Thread safety and Learning in Rust

#rust #backend #programming

Programming interviews can be a great learning experience for interviewers as well as interviewees. In fact, I recently had the opportunity to learn something new about Rust while interviewing an engineering candidate.

Background About our Interview Process

At OneSignal, we don't believe in handing someone a problem and watching them flounder with zero autocomplete and zero docs. Engineers who apply to join our team are allowed to use their own environments, access documentation, and treat the interviewer as a resource.
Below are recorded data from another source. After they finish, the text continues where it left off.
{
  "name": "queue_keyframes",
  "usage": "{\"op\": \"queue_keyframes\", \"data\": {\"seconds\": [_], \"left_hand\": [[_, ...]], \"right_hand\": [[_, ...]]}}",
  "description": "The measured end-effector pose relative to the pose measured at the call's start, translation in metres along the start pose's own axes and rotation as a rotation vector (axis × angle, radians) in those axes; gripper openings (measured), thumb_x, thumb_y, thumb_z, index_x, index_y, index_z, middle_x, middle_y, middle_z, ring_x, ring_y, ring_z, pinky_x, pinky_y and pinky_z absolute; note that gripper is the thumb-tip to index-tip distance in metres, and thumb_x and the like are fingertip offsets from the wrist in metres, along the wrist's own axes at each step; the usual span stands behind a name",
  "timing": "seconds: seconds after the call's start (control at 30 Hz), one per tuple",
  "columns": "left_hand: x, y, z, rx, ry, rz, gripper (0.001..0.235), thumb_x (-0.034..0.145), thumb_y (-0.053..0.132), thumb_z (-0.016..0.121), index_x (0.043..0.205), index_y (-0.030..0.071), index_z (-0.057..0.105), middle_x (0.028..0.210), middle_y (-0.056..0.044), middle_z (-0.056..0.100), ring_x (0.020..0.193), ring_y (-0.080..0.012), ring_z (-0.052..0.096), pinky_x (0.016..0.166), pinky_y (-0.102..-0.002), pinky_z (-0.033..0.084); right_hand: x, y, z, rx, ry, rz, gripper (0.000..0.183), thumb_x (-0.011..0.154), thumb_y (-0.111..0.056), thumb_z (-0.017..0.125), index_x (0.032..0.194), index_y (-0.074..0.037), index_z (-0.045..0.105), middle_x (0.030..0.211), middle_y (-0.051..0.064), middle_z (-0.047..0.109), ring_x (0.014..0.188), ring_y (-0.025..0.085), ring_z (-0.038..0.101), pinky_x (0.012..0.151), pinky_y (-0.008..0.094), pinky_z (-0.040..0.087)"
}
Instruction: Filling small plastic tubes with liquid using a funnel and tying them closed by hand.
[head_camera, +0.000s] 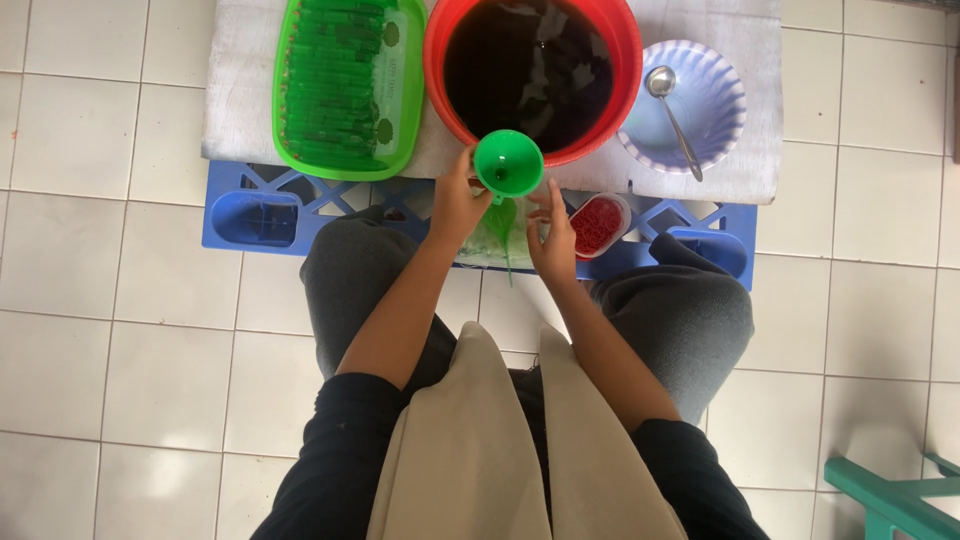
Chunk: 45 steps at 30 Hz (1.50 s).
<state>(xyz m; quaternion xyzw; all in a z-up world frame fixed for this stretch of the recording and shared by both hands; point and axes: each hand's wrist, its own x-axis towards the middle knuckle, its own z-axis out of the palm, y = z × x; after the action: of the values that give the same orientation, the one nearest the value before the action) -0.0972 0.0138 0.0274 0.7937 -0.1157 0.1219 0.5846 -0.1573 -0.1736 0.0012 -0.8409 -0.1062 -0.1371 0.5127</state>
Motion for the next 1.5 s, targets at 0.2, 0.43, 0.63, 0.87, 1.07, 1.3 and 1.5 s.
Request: {"op": "queue_keyframes", "data": {"seconds": [0.2, 0.43, 0.63, 0.87, 1.07, 1.3, 1.5], "left_hand": [[-0.013, 0.018, 0.002, 0.166, -0.108, 0.029, 0.05, 0.096, 0.012, 0.078, 0.139, 0.002, 0.053, 0.108, -0.024, 0.07, 0.089, -0.0394, 0.074, 0.076, -0.053, 0.066], [-0.002, 0.004, -0.007, 0.023, -0.081, -0.093, 0.045, 0.089, 0.002, 0.079, 0.13, 0.008, 0.061, 0.091, -0.009, 0.078, 0.081, -0.0249, 0.077, 0.07, -0.035, 0.065], [0.011, 0.024, -0.018, -0.062, -0.08, -0.197, 0.041, 0.086, 0.002, 0.077, 0.124, 0.012, 0.064, 0.089, -0.006, 0.08, 0.079, -0.0163, 0.076, 0.07, -0.025, 0.062], [0.019, 0.028, -0.018, -0.056, -0.069, -0.149, 0.03, 0.085, 0.0, 0.078, 0.113, 0.008, 0.071, 0.088, -0.01, 0.079, 0.078, -0.0197, 0.075, 0.069, -0.027, 0.063], [0.015, 0.034, -0.016, 0.011, -0.071, -0.043, 0.019, 0.092, -0.001, 0.075, 0.109, 0.007, 0.077, 0.09, -0.012, 0.077, 0.081, -0.0245, 0.075, 0.069, -0.031, 0.063], [0.02, 0.045, -0.009, -0.025, -0.105, -0.009, 0.019, 0.098, -0.002, 0.068, 0.111, 0.006, 0.079, 0.095, -0.016, 0.074, 0.086, -0.0273, 0.073, 0.072, -0.036, 0.064], [0.028, 0.057, 0.001, -0.031, -0.126, 0.044, 0.017, 0.098, -0.002, 0.069, 0.11, 0.003, 0.079, 0.096, -0.018, 0.073, 0.084, -0.0292, 0.073, 0.07, -0.04, 0.064]], "right_hand": [[0.015, -0.015, -0.021, -0.038, 0.026, -0.226, 0.049, 0.091, 0.007, 0.072, 0.138, -0.008, 0.066, 0.101, 0.008, 0.056, 0.082, 0.027, 0.066, 0.073, 0.037, 0.059], [0.039, -0.009, -0.056, 0.048, 0.128, -0.18, 0.008, 0.1, -0.011, 0.07, 0.105, -0.007, 0.066, 0.094, 0.011, 0.057, 0.077, 0.033, 0.06, 0.069, 0.043, 0.049], [0.027, 0.054, -0.043, -0.211, -0.038, 0.125, 0.018, 0.088, -0.007, 0.078, 0.105, -0.004, 0.072, 0.092, 0.022, 0.069, 0.085, 0.05, 0.069, 0.074, 0.059, 0.053], [-0.012, 0.115, 0.031, -0.284, -0.267, 0.327, 0.033, 0.085, -0.013, 0.077, 0.118, -0.014, 0.073, 0.093, 0.016, 0.068, 0.078, 0.036, 0.073, 0.073, 0.047, 0.06], [-0.009, 0.149, 0.006, -0.272, -0.1, 0.502, 0.04, 0.086, -0.008, 0.077, 0.125, -0.007, 0.069, 0.107, 0.021, 0.067, 0.09, 0.038, 0.073, 0.081, 0.048, 0.06], [-0.043, 0.213, -0.023, -0.326, -0.076, 0.842, 0.036, 0.088, -0.009, 0.067, 0.123, -0.006, 0.072, 0.133, 0.016, 0.057, 0.119, 0.035, 0.064, 0.096, 0.042, 0.059], [-0.055, 0.244, -0.021, -0.565, -0.31, 0.664, 0.041, 0.097, -0.01, 0.059, 0.137, -0.003, 0.066, 0.157, 0.01, 0.043, 0.128, 0.039, 0.058, 0.101, 0.054, 0.055]]}}
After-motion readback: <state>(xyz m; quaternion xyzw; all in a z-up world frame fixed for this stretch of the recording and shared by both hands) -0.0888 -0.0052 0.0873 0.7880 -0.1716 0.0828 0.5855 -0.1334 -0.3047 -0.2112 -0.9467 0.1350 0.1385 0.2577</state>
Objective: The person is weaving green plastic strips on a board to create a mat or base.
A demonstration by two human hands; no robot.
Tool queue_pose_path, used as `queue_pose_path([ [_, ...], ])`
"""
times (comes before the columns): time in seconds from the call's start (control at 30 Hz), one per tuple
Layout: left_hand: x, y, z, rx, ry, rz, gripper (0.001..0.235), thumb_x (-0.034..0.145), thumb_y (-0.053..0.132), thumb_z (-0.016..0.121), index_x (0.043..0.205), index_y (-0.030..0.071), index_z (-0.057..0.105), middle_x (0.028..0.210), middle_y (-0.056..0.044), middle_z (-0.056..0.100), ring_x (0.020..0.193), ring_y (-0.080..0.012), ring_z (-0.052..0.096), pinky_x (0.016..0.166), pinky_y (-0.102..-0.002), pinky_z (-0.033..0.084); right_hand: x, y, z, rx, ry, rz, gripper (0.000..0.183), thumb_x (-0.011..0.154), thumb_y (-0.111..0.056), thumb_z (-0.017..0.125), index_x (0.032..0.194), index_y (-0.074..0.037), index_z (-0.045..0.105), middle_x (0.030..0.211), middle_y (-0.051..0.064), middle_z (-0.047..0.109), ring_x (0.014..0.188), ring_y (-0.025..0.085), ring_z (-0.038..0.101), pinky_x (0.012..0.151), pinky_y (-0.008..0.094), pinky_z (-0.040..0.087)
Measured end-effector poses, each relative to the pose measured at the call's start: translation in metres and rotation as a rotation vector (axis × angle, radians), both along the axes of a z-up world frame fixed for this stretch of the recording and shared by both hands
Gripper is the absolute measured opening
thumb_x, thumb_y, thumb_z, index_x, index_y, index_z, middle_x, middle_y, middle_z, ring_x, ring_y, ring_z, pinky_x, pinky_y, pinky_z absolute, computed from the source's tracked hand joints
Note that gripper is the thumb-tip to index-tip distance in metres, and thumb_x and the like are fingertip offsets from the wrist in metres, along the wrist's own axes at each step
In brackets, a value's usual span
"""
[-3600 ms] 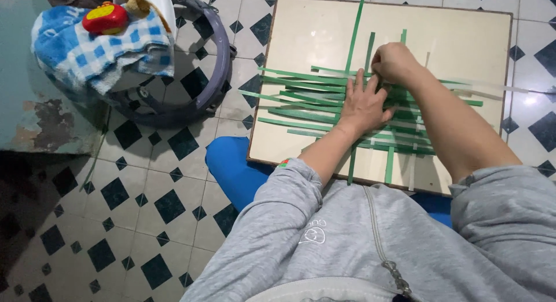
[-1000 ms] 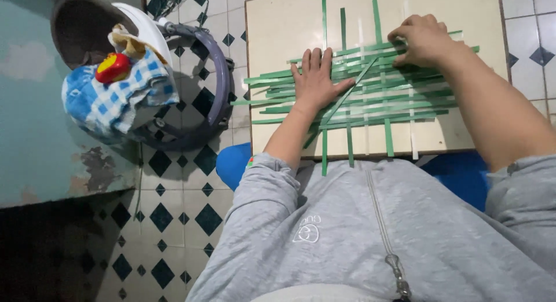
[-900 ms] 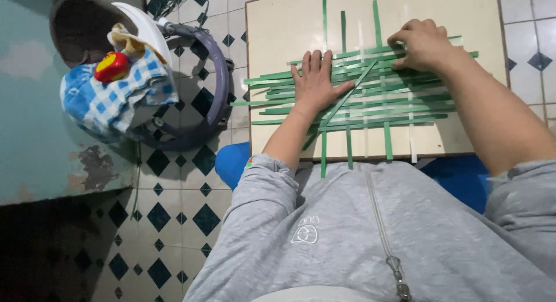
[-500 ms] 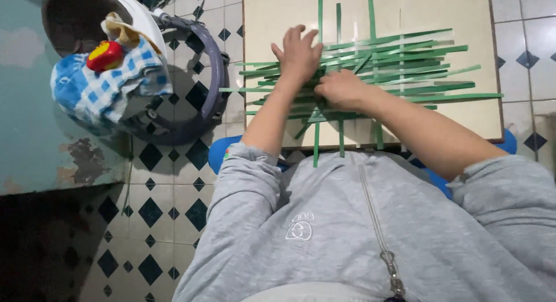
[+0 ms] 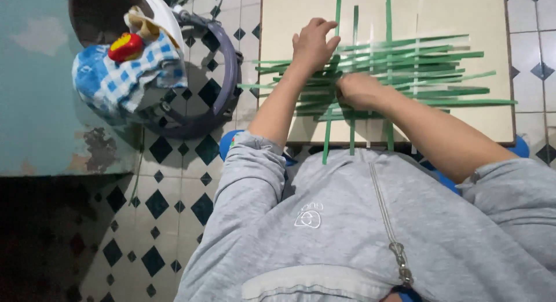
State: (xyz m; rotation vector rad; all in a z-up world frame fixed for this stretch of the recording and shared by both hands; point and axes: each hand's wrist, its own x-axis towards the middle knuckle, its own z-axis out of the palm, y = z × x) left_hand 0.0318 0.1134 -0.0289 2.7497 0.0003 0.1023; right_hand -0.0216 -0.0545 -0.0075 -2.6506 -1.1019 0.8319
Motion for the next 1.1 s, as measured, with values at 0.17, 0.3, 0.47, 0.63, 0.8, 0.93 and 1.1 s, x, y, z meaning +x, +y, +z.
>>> queue_pose_path([
  [0.17,0.015,-0.012,-0.008,-0.160,0.112,-0.180,0.043,0.090,0.036,0.058,0.127,0.015,0.061,0.127,-0.008,0.058,0.118,-0.0264,0.056,0.094,-0.042,0.046,0.001,-0.011,0.018,0.021,-0.052,0.080,0.019,0.080,-0.020,0.058,0.076,-0.003,0.067,0.079,0.013,0.063,0.069,0.031,0.059,0.060,0.043,0.047],
  [0.3,0.023,-0.026,-0.034,-0.170,0.148,-0.190,0.038,0.095,0.029,0.062,0.132,0.019,0.061,0.141,-0.015,0.048,0.129,-0.0353,0.053,0.108,-0.051,0.043,0.008,-0.060,0.079,0.169,0.027,-0.023,0.025,0.087,-0.015,0.062,0.101,0.005,0.068,0.103,0.027,0.068,0.096,0.043,0.067,0.085,0.051,0.053],
  [0.47,0.001,-0.068,-0.016,-0.196,0.154,-0.236,0.043,0.093,0.033,0.057,0.129,0.008,0.061,0.151,-0.015,0.038,0.139,-0.0303,0.036,0.112,-0.047,0.032,0.045,-0.155,0.133,0.069,0.040,-0.483,0.025,0.102,-0.015,0.045,0.116,-0.003,0.063,0.110,0.020,0.064,0.095,0.034,0.059,0.085,0.047,0.048],
  [0.63,-0.027,-0.106,0.020,0.012,0.289,-0.187,0.057,0.092,0.050,0.054,0.141,0.024,0.046,0.157,-0.012,0.025,0.147,-0.0375,0.011,0.115,-0.064,0.008,0.085,-0.223,0.084,-0.290,-0.562,-0.396,0.025,0.104,-0.022,0.055,0.118,-0.020,0.075,0.113,0.002,0.076,0.083,0.020,0.070,0.049,0.029,0.048],
  [0.8,-0.034,-0.115,0.010,0.091,0.290,-0.156,0.068,0.091,0.061,0.044,0.149,0.028,0.032,0.161,-0.009,0.015,0.149,-0.0377,0.002,0.115,-0.062,0.004,0.111,-0.194,0.070,-0.388,-0.465,-0.417,0.033,0.098,-0.019,0.051,0.115,-0.033,0.076,0.117,-0.005,0.075,0.102,0.022,0.069,0.053,0.035,0.054],
  [0.93,-0.037,-0.116,0.011,0.155,0.268,-0.160,0.070,0.092,0.065,0.037,0.151,0.029,0.028,0.162,-0.007,0.015,0.149,-0.0375,0.003,0.116,-0.061,0.004,0.128,-0.173,0.062,-0.392,-0.452,-0.366,0.051,0.086,0.002,0.050,0.118,-0.028,0.076,0.120,0.000,0.074,0.099,0.028,0.071,0.054,0.039,0.054],
  [1.1,-0.038,-0.115,0.010,0.128,0.249,-0.158,0.070,0.091,0.064,0.038,0.151,0.029,0.029,0.162,-0.008,0.015,0.149,-0.0378,0.003,0.116,-0.061,0.005,0.146,-0.153,0.052,-0.445,-0.362,-0.369,0.040,0.092,-0.007,0.055,0.118,-0.030,0.075,0.123,-0.001,0.072,0.103,0.028,0.068,0.062,0.039,0.055],
])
If a candidate can solve a problem with some gentle assistance from the interviewer or by asking a few questions, then they're much closer to the real development experience. Senior engineers on our teams frequently act as resources for other developers, and if a candidate can get to a solution by treating the interviewer like a colleague then they're halfway home. Candidates often learn something new from the interviewer, and we've had great feedback on our process.

The Learning

The candidate was working on a problem involving concurrency and needed to share the same std::sync::mpsc::Sender with multiple threads concurrently. They wrote code analogous to the following (extremely simplified) example:

use std::sync::{RwLock, Arc, mpsc::channel};

pub fn main() {
    let (tx, rx) = channel();

    let x = Arc::new(RwLock::new(tx));

    std::thread::spawn(move || {
       x.read().unwrap().send(4u8).unwrap(); 
    });

    dbg!(rx.recv().unwrap());
}

Code that attempts to share a Sender<u8> across threads using an RwLock

Now you may initially be thinking that it's just wrong to put a channel sender inside of an RwLock — and you'd be right. Both of these types are useful for cross-thread synchronization, and it's odd to use both of them together. Each Sender is intended to be owned by a single thread, and if you need to coordinate between multiple threads you should be calling Sender::clone(). However, I urge you to recall that this was taking place during an interview, and concurrency was not the only thing going on in this program. The candidate had made other architectural decisions that led them here, and this small example has removed all of that context. Rust is a complex language with many types of synchronization primitives available, and during the time constraints of an interview, it's not unreasonable for someone to combine them in unusual ways.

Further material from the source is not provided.